Na avaliação do diretor executivo da CUT, o discurso de ajuste fiscal da presidente Dilma Rousseff para vetar os aumentos aos servidores, sob a alegação de que o país precisa se proteger dos reflexos da crise econômica internacional, não convence o funcionalismo. Ele observou que, hoje, as despesas com pessoal giram em torno de 30% da receita corrente líquida do governo, abaixo do teto imposto pela Lei de Responsabilidade Fiscal (LRF), de 50%. Se houver interesse político, há, inclusive, uma margem grande para negociar‖, argumentou.
Disputa frustrada
No ano passado, a pressão do Palácio do Planalto para barrar os pedidos de aumentos salariais fechou de vez as torneiras para os servidores do Judiciário e do Legislativo. Nem mesmo a greve de trabalhadores de Judiciário em todo o Brasil e a intervenção do presidente do Supremo Tribunal Federal (STF), ministro Cezar Peluso, foram suficientes para fazer a presidente Dilma Rousseff rever sua posição.
Mudanças em secretarias
O Ministério do Planejamento criou ontem a Secretaria de Relações de Trabalho no Serviço Público. A unidade substitui a atual Secretaria de Recursos Humanos e será responsável por definir reajustes salariais, condições de trabalho e reestruturação de carreiras no funcionalismo federal.
A repartição estava planejada para ser comandada pelo secretário Duvanier Paiva Ferreira, que morreu na última quinta-feira, vítima de infarto.
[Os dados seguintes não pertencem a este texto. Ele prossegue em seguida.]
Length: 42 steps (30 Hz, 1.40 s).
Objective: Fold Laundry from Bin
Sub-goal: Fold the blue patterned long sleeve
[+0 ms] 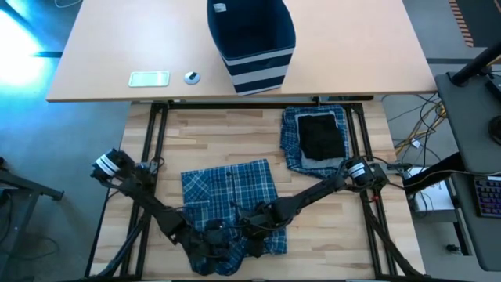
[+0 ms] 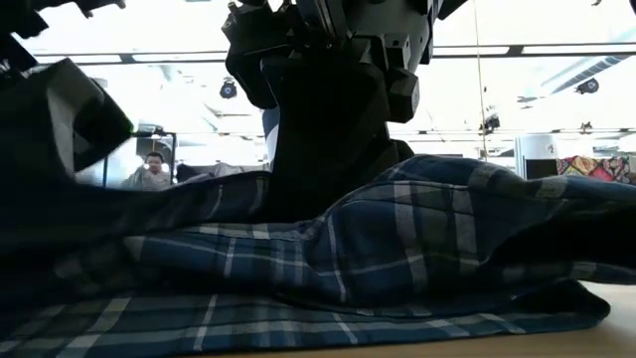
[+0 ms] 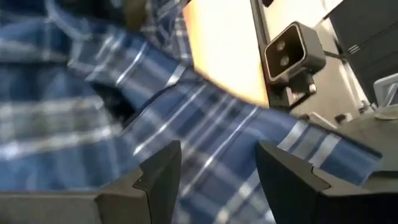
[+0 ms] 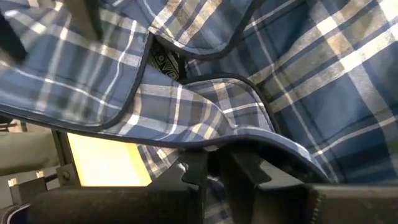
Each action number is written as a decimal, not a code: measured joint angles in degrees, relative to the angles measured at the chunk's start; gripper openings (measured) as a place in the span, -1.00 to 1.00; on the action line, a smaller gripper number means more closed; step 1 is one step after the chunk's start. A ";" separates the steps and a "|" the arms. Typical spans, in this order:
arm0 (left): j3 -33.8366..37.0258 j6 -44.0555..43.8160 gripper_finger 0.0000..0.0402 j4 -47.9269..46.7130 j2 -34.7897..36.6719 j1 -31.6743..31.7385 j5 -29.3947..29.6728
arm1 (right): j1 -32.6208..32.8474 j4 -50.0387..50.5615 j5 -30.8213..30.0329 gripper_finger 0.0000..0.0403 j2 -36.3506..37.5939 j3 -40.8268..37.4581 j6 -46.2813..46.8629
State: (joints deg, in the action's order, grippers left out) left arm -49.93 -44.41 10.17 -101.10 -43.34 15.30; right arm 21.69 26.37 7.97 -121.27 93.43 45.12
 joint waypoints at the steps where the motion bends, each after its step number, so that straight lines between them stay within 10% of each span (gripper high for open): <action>1: -0.92 0.59 -0.06 0.33 -1.11 0.03 0.03 | 0.00 -0.02 0.01 -0.83 0.02 0.00 0.00; 14: -3.42 -5.99 0.00 -15.07 10.37 -8.22 5.56 | -0.49 0.31 0.00 -0.83 0.00 0.00 -0.23; 27: -21.96 0.16 0.51 -29.77 -8.62 -13.10 18.38 | -0.85 1.95 0.01 -0.83 0.02 0.00 1.76; 42: -30.34 -6.32 0.48 -36.07 -20.45 -12.39 22.07 | -0.85 2.06 1.64 -0.83 0.00 0.00 3.91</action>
State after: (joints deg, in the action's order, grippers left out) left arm -80.27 -50.73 -25.90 -121.55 -55.73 37.37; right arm 20.84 28.43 9.61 -121.27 93.43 49.03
O nome que irá substituí-lo e terá a tarefa de realizar o processo de negociação com os sindicatos dos servidores públicos ainda está em análise pela ministra do Planejamento, Miriam Belchior.
O governo criou também a Secretaria de Gestão Pública (Segep), que substitui a Secretaria de Gestão. A estrutura cuidará de temas como reestruturação organizacional, capacitação de pessoal, direcionamento da força de trabalho, concursos públicos e folha de pagamento. Embora tenha sido oficializado ontem, por meio de decretos do Diário Oficial da União, o modelo estava funcionando informalmente há quatro meses. Pelo menos em tese, a proposta é democratizar as relações de trabalho com o funcionalismo e minimizar os conflitos nas mesas de negociação.